REPUBLIKA.CO.ID, JAKARTA -- Kementerian Keuangan mencatat defisit APBN per Mei 2021 sebesar Rp 219,3 triliun atau meningkat dibandingkan bulan sebelumnya Rp 138 triliun. Adapun defisit APBN melebar karena belanja pemerintah pusat yang melonjak di tengah belum optimalnya penerimaan negara.
Menteri Keuangan Sri Mulyani mengatakan realisasi defisit ini setara 1,32 persen dari produk domestik bruto (PDB). Jika dirinci belanja negara mencapai Rp 945,7 triliun atau naik 12,05 persen dibanding periode yang sama tahun lalu yakni Rp 843,94 triliun.
“Kenaikan terutama terjadi pada belanja pemerintah pusat yang melonjak 20,53 persen menjadi Rp 647,6 triliun, sedangkan transfer ke daerah dan dana desa (TKDD) minus 2,8 persen menjadi Rp 298 triliun,” ujarnya dalam keterangan resmi seperti dikutip Selasa (22/6).
Menurutnya kenaikan belanja pemerintah pusat terutama didorong oleh belanja barang untuk mendukung pemulihan dari pandemi, antara lain biaya perawatan pasien Covid-19, bantuan operasional sekolah, serta percepatan belanja modal padat karya seperti pembangunan jalan, irigasi, dan jaringan.
Di antara belanja pemerintah pusat, belanja kementerian/lembaga naik paling tinggi 32,97 persen menjadi Rp 359,8 triliun, sedangkan belanja non k/l tumbuh 7,9 persen menjadi Rp 287 triliun. Sedangkan pada belanja TKDD, transfer ke daerah turun 0,73 persen menjadi Rp 275,7 triliun, sedangkan dana desa turun 22,64 persen menjadi Rp 22,3 triliun.
Bendahara negara menilai realisasi belanja pemerintah pusat yang tinggi disebabkan semakin besarnya serapan program pemulihan ekonomi nasional (PEN). Per 18 Juni 2021, program tersebut telah menyerap anggaran sebesar Rp 226,63 triliun atau 32,4 persen dari pagi Rp 699,43 triliun.
Adapun realisasi tersebut terdiri dari bidang kesehatan Rp 39,55 triliun atau 22,9 persen dari alokasi Rp 172,84 triliun, perlindungan sosial Rp 64,91 triliun atau 43,8 persen dari pagu Rp 148,27 triliun, serta dukungan UMKM dan korporasi Rp 48,05 triliun atau 24,8 persen dari alokasi Rp 193,74 triliun. Kemudian, program prioritas terserap Rp 38,1 triliun atau 29,8 persen dari alokasi Rp 127,85 triliun dan insentif usaha Rp 36,02 triliun atau 63,5 persen dari anggaran yang disediakan Rp 56,73 triliun.

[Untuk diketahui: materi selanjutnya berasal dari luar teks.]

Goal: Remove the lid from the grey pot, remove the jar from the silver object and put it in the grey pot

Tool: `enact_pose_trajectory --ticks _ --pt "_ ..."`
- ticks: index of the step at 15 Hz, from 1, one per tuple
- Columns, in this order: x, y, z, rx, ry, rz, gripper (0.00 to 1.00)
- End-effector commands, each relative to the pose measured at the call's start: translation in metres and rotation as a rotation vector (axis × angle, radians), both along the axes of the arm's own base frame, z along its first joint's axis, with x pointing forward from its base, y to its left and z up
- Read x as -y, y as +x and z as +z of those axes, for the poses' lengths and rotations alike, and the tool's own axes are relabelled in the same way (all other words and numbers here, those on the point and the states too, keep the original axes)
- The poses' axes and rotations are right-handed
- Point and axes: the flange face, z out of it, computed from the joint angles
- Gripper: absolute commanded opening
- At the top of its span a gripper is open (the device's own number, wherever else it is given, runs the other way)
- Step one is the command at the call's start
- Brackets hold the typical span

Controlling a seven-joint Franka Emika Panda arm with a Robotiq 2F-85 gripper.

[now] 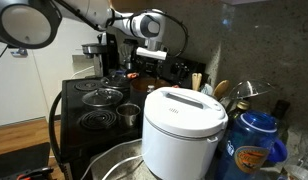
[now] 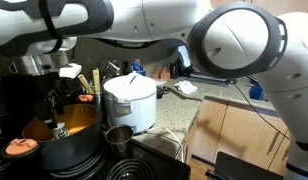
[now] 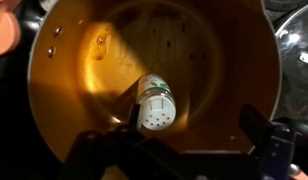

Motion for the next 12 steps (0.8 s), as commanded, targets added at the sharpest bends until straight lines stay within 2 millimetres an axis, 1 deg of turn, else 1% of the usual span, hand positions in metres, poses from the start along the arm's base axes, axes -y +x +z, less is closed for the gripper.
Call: enact_pose_trajectory --ticks 1,6,10,12 --pt "-0.01 -0.021 0.048 -0.036 0.007 0.025 1.0" --pt "-0.014 -0.052 0.102 -0.08 -0.009 0.011 1.0" --pt "-0.007 -0.078 0.133 -0.12 -0.008 -0.013 1.0" --pt "-0.003 -0.091 0.144 -0.143 0.007 -0.032 1.0"
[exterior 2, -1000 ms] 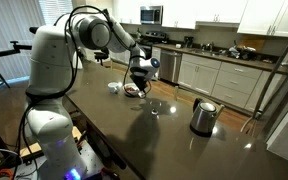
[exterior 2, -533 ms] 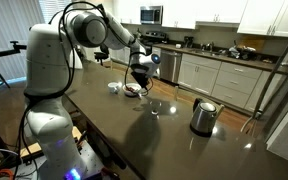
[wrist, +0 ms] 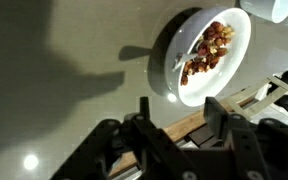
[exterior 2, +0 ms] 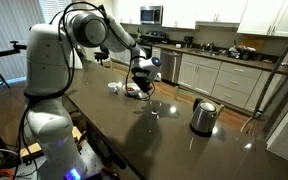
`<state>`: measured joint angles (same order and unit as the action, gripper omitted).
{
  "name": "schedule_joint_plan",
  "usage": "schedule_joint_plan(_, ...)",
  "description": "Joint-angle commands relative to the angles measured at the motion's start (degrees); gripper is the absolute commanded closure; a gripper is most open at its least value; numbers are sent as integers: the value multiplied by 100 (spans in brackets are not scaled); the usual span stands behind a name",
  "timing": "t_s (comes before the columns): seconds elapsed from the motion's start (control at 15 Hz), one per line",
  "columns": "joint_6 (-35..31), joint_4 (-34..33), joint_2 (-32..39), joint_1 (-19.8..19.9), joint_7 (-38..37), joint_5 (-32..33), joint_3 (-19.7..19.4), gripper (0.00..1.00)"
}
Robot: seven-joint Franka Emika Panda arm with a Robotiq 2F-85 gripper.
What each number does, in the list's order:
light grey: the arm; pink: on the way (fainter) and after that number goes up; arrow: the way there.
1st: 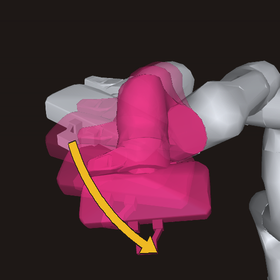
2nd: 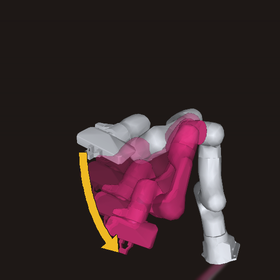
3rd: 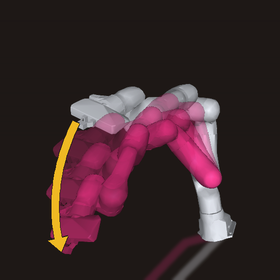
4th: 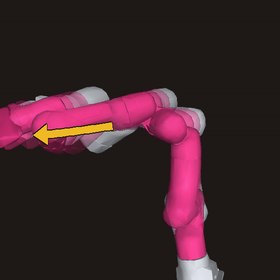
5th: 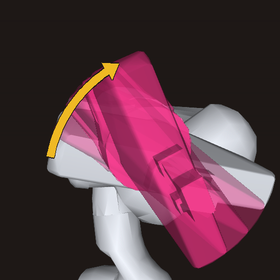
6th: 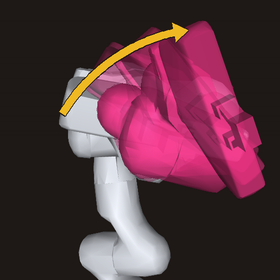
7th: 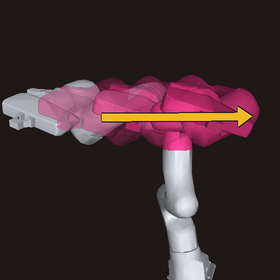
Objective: Scoop a spoonful of things from the bowl and put them in the glass
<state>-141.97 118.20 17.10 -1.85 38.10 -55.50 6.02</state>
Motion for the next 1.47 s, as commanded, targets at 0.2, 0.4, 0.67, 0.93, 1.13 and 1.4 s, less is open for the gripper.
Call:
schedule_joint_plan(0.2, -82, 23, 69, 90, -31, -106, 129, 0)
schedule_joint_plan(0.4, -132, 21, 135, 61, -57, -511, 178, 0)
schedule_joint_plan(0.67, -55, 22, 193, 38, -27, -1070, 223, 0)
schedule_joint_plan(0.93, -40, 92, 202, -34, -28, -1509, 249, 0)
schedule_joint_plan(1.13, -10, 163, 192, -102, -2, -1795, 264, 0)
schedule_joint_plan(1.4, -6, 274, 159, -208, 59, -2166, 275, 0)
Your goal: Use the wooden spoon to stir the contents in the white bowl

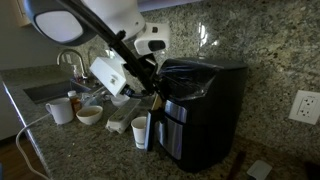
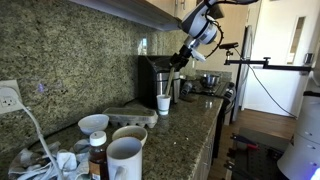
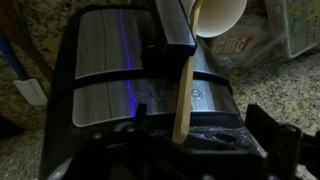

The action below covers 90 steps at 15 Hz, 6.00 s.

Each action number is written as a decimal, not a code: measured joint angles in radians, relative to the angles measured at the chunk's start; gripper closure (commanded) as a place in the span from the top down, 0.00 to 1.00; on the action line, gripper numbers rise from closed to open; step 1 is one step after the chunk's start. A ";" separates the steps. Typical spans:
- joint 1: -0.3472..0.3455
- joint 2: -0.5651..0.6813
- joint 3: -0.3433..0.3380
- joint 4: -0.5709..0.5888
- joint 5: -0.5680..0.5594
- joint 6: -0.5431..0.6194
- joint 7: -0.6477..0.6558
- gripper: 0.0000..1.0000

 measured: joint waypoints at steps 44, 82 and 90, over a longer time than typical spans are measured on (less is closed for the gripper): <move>0.001 0.021 -0.029 0.108 -0.141 -0.055 0.219 0.06; -0.087 0.019 -0.135 0.377 -0.067 -0.362 0.398 0.06; -0.113 0.019 -0.162 0.399 0.082 -0.626 0.432 0.06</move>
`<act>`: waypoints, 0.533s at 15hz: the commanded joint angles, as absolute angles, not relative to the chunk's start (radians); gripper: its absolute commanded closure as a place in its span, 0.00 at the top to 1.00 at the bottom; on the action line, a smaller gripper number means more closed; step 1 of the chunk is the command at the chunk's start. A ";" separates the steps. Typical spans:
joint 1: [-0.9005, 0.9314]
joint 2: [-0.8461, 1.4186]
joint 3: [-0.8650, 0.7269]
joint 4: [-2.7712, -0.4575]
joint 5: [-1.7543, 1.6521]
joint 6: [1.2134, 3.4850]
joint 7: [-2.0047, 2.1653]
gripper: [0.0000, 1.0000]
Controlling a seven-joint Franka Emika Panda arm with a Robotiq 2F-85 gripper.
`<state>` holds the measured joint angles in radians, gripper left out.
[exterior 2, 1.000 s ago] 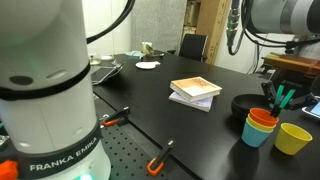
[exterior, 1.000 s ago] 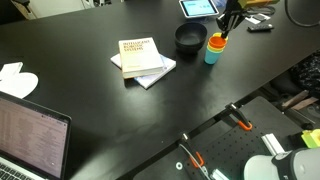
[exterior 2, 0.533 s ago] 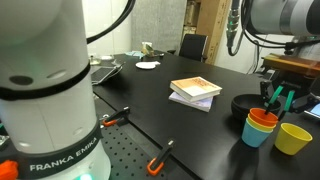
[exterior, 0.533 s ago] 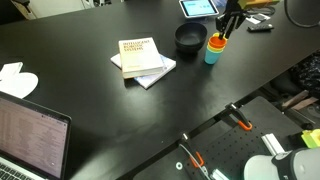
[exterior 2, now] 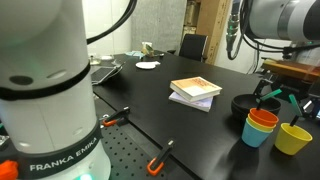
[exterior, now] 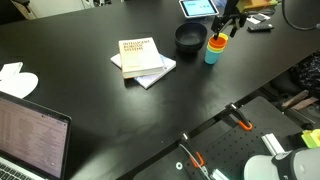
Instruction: Separate the cups
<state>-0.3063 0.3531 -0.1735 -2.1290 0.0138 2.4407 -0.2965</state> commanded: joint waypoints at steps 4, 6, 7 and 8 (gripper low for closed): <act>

Di tengah belanja pemerintah pusat yang melonjak, penerimaan negara belum tumbuh maksimal. Adapun pendapatan negara dan hibah naik 9,31 persen dari Rp 664,6 triliun menjadi Rp 726,4 triliun.
Pemasukan negara berasal dari penerimaan dalam negeri meningkat 9,54 persen menjadi Rp 726,5 triliun dan hibah yang minus Rp 100 miliar. Pendapatan dalam negeri mencakup penerimaan perpajakan tumbuh 6,2 persen menjadi Rp 568,9 triliun dan penerimaan negara bukan pajak tumbuh 22,36 persen menjadi Rp 167,6 triliun.
Kemudian keseimbangan primer minus sebesar Rp 67,1 triliun atau negatif 0,43 persen terhadap PDB. Adapun angka ini lebih lebar dari tahun lalu yang hanya minus 0,22 persen terhadap PDB.
Adapun realisasi pembiayaan telah mencapai Rp 309,3 triliun atau turun 13,57 persen dibandingkan dengan periode yang sama tahun sebelumnya sebesar Rp 357,9 triliun. Sedangkan sisa lebih pembiayaan anggaran Rp 90 triliun atau lebih sedikit dari Mei 2020 sebesar Rp 178,5 triliun.